The Mansion

In Ezekiel Boone's The Mansion, a figure from the past invites Billy Safford and his wife, Emily, to run a secretive project in upstate New York. Sean Eagle, owner of Eagle Technologies (imagine Google and Apple put together), was once Billy's best friend and Emily's boyfriend. Years later, he is the richest man in the world, but still hasn't forgiven Billy for stealing the love of his life. Billy and Emily have been digging their way out of debt, and Sean's offer of work is impossible to refuse--especially since it pertains to an abandoned project the two men worked on a decade before: Nellie. Like Siri or Alexa on steroids, Nellie is a household super-helper who knows your whims before you have them. But something is dangerously wrong with her programming, and Sean can't fix it without his old friend.

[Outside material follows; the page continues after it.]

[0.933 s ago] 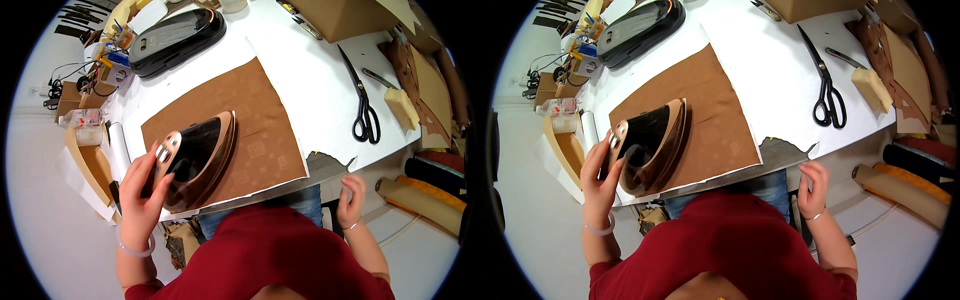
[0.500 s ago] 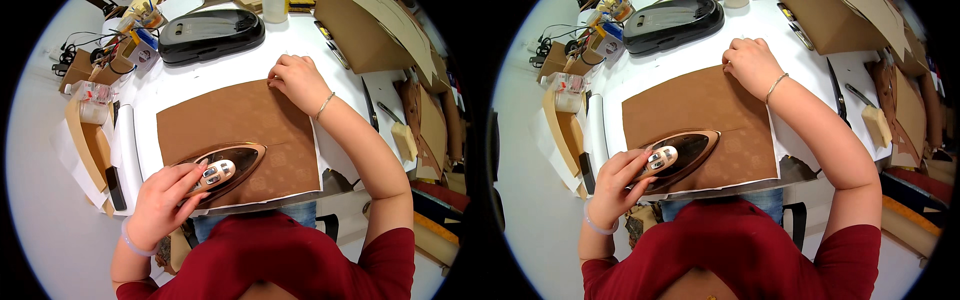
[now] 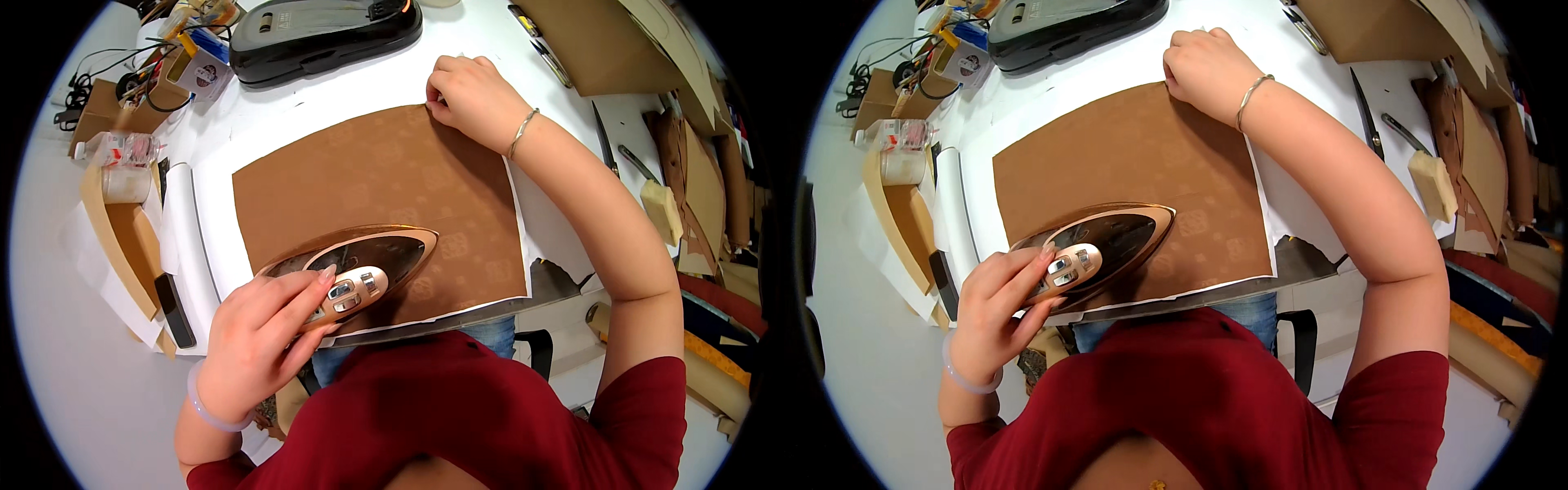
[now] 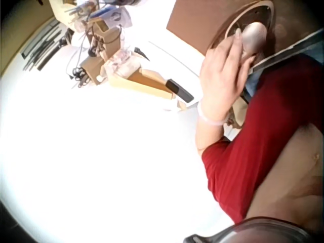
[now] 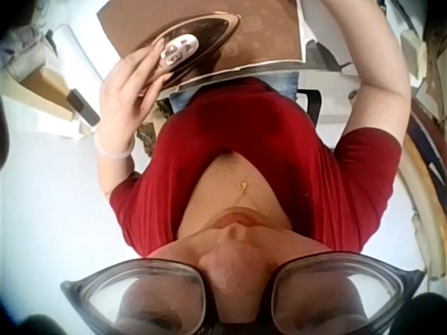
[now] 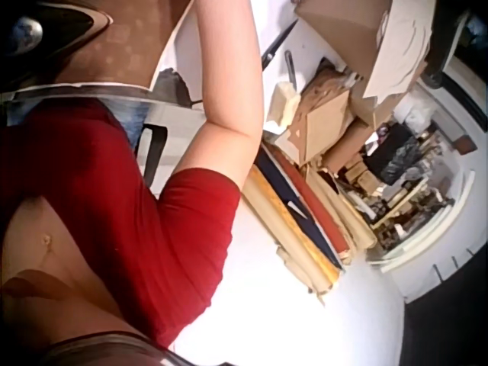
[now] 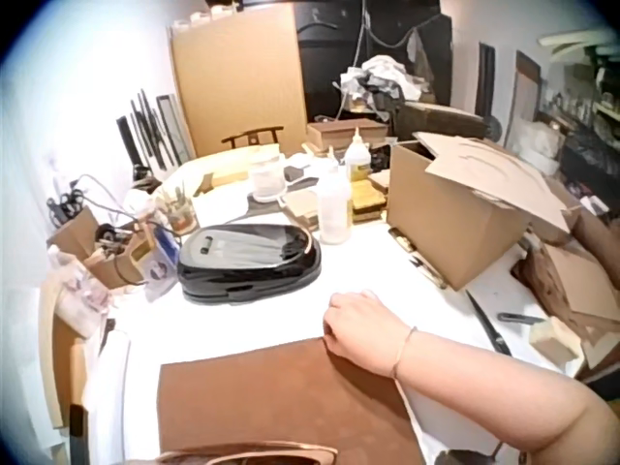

Even with all the bells and whistles, The Mansion is at heart a haunted house story. Boone is fluent in modern conceptions of computer science, so Billy and Sean's discussions of Nellie feel authentic, but the descriptions of technology and programming are mostly window dressing for other specters on the prowl. Boone blurs the lines between imagination and reality almost from the very beginning, and once Billy and Emily arrive on the premises, things start to go bump in the night.

The Mansion is a wonderful update of a classic model: people with secrets stuck in an old house with its own checkered past. Luckily, Boone knows the tropes of that story well, and works to subvert them every chance he gets. --Noah Cruickshank, adult engagement manager, the Field Museum, Chicago, Ill.